**What you will do**. Below, find each line holding "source" and state how many there are, using the number alone.

━━ Data for this task

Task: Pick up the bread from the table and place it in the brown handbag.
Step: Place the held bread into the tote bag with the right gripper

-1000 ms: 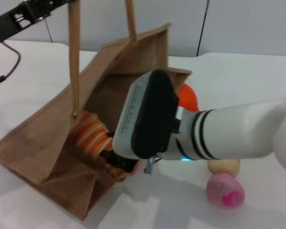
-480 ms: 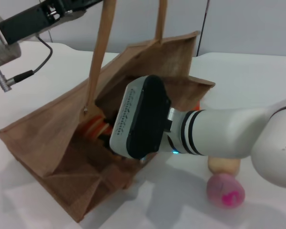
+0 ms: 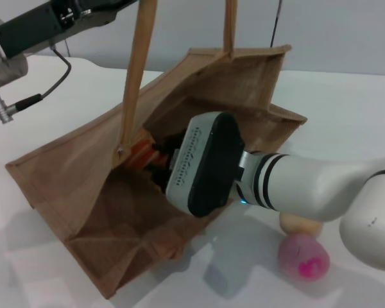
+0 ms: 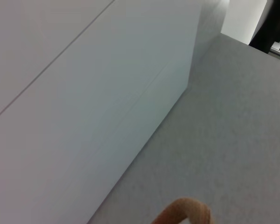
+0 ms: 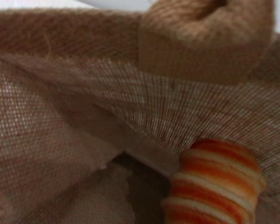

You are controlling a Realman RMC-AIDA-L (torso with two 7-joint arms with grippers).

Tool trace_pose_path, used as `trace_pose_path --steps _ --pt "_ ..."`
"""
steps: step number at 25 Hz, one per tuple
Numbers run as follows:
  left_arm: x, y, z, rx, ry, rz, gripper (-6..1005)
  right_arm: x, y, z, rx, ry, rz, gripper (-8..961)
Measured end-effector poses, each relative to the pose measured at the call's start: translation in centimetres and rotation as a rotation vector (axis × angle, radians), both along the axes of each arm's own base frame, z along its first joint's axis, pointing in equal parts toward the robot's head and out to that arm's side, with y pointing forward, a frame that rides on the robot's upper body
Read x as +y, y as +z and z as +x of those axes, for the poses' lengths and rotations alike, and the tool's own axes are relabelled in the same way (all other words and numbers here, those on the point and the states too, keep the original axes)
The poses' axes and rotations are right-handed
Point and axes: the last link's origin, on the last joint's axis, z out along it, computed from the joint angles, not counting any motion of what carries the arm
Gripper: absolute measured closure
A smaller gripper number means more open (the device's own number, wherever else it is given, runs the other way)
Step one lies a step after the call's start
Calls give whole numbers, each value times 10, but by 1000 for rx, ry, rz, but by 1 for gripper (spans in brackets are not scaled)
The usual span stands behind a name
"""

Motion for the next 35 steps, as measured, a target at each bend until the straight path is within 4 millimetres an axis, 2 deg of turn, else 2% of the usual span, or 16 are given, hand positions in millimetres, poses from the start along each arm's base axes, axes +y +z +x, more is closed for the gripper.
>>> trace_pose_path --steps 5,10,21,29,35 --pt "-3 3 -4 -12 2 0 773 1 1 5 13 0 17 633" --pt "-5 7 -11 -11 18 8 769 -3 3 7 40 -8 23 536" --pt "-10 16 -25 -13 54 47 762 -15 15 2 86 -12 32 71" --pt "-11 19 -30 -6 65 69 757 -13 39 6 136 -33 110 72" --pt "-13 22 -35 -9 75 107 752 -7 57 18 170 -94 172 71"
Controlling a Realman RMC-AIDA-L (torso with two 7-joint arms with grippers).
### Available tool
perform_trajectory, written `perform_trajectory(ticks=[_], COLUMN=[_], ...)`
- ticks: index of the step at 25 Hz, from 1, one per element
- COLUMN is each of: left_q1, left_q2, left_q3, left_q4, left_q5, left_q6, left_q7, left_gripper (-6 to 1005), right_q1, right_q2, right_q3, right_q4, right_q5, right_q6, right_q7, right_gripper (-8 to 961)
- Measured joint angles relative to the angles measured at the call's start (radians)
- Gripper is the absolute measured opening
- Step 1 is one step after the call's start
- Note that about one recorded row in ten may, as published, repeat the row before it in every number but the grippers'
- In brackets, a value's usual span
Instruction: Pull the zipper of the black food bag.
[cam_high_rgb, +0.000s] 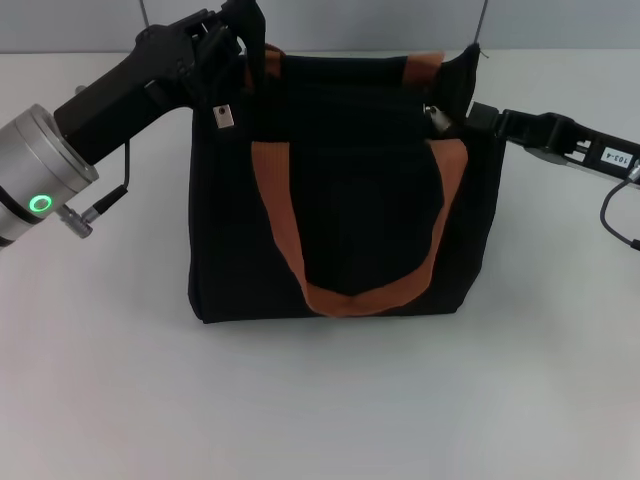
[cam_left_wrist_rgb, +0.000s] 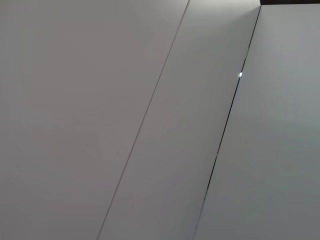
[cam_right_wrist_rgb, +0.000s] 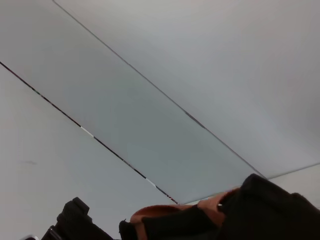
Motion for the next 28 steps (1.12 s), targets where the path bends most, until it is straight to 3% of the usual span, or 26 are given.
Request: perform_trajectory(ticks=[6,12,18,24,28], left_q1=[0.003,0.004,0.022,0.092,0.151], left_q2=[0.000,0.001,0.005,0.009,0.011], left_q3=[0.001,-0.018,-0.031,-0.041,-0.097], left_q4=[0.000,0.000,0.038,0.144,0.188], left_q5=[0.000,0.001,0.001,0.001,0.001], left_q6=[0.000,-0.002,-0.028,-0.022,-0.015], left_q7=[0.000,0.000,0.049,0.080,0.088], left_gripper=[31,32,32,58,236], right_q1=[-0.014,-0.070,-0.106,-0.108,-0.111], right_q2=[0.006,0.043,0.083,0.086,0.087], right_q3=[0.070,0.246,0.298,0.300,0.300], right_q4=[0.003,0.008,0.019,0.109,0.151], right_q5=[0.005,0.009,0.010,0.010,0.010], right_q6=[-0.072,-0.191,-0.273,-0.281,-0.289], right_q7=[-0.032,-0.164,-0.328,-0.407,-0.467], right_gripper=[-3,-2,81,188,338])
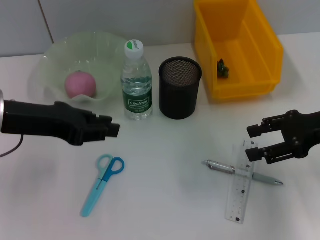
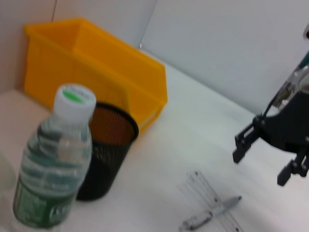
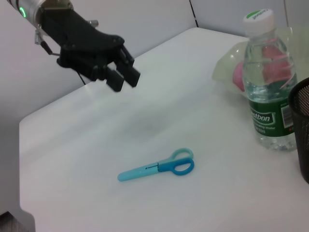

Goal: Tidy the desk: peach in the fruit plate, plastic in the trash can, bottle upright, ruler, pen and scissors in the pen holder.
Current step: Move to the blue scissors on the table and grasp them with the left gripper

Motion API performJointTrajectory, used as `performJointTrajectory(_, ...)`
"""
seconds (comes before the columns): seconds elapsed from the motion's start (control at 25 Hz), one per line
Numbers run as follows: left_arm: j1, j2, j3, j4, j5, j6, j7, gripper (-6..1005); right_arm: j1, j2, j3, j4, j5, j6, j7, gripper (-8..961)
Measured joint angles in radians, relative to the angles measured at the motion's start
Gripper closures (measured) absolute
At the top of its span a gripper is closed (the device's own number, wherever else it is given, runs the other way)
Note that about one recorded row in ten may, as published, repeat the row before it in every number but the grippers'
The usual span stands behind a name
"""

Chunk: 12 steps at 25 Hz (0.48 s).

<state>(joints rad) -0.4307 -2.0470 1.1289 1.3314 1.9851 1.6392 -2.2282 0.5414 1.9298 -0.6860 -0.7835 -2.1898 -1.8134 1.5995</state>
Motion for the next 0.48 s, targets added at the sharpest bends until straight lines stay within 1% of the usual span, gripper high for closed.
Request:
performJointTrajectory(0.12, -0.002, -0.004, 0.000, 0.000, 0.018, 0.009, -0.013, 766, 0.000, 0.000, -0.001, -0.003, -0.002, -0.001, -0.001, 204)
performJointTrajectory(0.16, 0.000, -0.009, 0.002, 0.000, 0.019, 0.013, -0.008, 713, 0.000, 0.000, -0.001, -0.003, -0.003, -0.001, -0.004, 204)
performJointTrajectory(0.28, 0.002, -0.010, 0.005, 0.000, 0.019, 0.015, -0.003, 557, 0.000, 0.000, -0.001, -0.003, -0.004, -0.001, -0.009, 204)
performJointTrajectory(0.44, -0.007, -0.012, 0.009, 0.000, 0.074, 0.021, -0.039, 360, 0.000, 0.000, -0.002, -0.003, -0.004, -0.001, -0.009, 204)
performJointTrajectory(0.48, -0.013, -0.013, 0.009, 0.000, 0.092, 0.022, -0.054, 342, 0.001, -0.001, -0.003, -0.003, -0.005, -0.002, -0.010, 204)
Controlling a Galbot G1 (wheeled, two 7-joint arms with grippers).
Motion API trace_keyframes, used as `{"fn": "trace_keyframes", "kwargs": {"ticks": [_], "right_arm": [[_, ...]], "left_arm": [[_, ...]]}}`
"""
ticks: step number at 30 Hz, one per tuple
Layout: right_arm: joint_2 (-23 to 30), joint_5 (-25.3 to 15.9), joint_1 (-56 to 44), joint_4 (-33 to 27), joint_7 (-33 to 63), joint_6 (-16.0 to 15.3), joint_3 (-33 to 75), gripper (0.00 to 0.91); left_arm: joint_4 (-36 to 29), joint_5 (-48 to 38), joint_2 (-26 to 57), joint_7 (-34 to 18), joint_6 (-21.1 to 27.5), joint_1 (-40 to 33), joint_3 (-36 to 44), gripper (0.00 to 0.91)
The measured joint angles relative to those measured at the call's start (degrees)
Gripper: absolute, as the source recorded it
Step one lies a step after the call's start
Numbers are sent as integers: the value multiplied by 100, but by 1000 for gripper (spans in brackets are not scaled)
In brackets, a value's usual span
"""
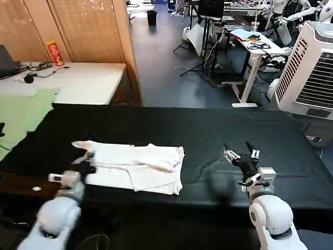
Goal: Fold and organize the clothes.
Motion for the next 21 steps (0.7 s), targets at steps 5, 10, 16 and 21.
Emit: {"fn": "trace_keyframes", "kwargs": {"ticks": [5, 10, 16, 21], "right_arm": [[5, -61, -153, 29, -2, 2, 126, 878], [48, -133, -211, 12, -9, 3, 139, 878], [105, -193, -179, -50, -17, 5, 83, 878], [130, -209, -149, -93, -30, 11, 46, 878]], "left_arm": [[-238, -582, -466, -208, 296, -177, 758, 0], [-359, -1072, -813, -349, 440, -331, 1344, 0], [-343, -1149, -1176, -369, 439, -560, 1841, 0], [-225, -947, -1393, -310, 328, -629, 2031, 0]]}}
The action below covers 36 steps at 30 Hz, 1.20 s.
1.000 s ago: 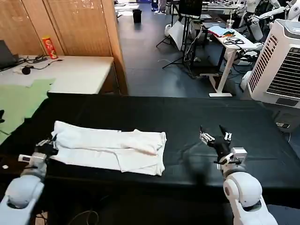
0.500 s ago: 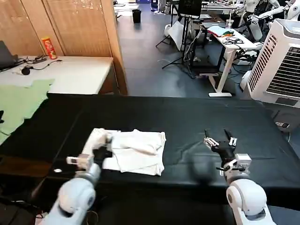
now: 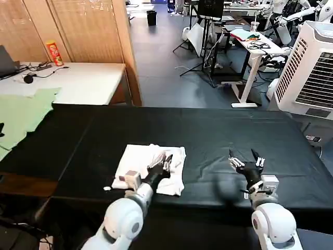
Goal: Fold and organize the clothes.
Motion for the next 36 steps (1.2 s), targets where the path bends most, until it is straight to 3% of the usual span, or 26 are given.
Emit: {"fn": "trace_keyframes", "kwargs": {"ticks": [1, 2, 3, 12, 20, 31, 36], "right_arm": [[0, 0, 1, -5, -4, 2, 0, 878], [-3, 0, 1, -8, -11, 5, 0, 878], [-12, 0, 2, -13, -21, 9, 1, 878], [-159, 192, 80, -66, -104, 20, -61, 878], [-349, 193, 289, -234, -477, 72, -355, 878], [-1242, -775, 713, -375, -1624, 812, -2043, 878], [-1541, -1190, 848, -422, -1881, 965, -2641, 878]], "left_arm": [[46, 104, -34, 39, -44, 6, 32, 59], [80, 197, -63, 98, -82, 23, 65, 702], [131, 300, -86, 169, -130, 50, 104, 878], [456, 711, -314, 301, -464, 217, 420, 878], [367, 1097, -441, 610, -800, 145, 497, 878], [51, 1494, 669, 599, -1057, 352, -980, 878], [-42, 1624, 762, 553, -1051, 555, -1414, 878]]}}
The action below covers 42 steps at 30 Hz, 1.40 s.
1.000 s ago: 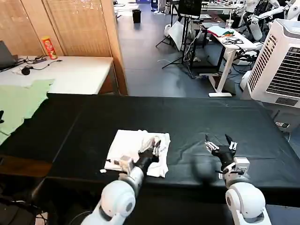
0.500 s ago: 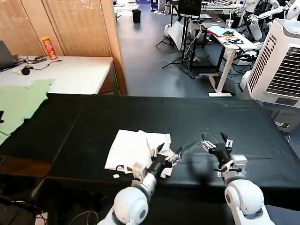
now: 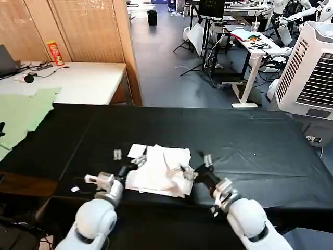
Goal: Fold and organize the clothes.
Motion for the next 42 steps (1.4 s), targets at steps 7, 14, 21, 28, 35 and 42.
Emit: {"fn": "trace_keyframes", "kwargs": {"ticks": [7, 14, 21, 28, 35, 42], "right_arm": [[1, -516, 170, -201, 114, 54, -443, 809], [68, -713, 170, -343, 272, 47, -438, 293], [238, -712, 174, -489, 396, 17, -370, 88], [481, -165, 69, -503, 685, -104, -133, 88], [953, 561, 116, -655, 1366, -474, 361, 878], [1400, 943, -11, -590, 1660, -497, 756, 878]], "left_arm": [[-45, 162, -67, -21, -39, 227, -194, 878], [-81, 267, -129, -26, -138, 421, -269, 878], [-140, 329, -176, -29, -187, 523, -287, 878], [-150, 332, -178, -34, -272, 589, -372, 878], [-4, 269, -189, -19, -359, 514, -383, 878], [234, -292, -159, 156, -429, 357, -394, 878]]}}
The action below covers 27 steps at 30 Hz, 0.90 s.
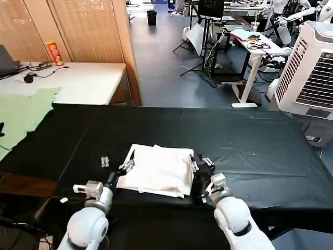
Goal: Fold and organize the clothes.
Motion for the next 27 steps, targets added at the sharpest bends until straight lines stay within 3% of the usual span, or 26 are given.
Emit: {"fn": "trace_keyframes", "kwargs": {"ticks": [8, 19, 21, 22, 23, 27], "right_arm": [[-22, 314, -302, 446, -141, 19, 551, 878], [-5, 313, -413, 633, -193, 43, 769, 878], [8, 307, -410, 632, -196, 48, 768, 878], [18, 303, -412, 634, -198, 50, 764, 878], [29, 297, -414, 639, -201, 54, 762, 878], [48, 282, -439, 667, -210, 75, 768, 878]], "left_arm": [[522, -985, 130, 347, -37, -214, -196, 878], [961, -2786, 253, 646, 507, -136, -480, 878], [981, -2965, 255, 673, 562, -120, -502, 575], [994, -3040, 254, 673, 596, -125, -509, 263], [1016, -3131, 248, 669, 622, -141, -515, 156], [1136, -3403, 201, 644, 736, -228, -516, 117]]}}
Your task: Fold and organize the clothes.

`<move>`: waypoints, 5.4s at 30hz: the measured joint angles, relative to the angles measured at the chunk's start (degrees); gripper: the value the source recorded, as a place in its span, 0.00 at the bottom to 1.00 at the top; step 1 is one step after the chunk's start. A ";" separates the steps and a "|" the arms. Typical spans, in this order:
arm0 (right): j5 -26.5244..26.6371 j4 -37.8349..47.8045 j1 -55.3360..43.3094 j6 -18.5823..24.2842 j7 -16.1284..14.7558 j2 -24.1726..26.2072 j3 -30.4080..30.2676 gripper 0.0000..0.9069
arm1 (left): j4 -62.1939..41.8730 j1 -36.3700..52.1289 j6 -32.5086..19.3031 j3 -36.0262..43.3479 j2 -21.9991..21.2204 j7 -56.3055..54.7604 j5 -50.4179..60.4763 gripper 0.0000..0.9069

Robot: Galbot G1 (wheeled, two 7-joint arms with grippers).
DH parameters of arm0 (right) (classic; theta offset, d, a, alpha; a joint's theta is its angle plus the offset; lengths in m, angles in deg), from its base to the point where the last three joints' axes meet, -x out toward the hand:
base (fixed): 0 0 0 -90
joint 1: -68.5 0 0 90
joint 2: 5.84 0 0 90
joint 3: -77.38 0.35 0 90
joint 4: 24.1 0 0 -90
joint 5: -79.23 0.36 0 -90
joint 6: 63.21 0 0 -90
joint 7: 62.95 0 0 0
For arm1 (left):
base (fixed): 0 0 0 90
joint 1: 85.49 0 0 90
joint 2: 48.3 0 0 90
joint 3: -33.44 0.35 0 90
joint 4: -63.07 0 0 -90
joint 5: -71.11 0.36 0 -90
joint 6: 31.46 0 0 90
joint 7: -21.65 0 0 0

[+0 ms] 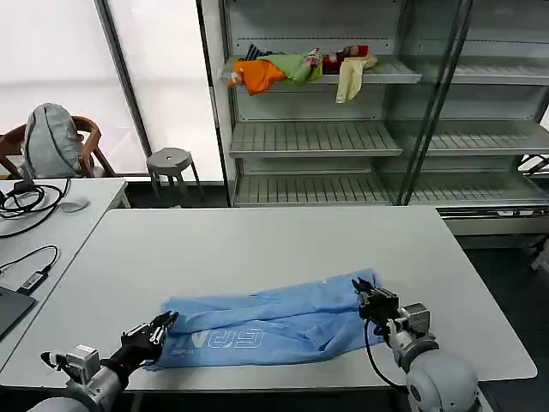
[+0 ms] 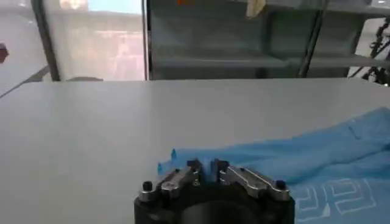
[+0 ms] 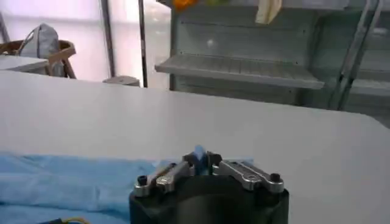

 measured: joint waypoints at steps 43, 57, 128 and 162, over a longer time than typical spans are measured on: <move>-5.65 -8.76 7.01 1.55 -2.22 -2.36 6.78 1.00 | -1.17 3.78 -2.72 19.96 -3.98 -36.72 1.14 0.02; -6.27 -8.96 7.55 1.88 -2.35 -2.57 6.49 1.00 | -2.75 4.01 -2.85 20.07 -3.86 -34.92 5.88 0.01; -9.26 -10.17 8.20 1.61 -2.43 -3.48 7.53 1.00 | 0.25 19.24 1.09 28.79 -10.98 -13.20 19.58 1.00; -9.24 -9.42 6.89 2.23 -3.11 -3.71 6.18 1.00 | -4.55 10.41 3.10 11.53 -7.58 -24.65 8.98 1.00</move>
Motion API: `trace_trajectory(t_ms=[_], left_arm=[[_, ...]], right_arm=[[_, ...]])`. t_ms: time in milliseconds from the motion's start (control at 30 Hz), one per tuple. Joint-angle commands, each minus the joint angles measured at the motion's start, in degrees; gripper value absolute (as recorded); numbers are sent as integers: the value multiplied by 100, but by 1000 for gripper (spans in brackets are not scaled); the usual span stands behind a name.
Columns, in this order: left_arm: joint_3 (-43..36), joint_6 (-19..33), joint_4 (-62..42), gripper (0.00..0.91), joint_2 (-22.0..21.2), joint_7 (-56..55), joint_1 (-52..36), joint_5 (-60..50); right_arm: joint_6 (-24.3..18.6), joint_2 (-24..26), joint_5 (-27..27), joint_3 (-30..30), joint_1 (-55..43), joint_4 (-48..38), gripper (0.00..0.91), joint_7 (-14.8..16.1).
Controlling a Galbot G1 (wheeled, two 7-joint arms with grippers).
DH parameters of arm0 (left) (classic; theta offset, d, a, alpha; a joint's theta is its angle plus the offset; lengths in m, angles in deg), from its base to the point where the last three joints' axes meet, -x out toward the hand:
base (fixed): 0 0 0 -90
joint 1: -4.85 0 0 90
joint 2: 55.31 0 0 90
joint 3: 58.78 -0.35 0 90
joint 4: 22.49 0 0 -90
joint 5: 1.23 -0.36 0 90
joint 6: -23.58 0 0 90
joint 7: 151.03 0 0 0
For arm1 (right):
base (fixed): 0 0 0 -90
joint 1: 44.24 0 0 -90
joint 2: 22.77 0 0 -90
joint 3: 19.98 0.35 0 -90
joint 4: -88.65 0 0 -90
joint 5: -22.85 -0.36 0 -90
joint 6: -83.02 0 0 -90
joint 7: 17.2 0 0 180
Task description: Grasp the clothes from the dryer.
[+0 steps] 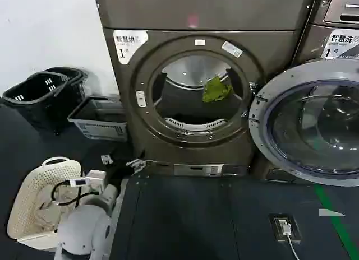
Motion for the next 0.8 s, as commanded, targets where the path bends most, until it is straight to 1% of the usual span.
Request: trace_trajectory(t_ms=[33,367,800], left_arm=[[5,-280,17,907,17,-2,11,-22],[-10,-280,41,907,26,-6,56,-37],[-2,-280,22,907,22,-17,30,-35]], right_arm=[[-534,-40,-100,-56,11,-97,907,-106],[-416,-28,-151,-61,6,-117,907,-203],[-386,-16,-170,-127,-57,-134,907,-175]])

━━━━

**Answer below**. 2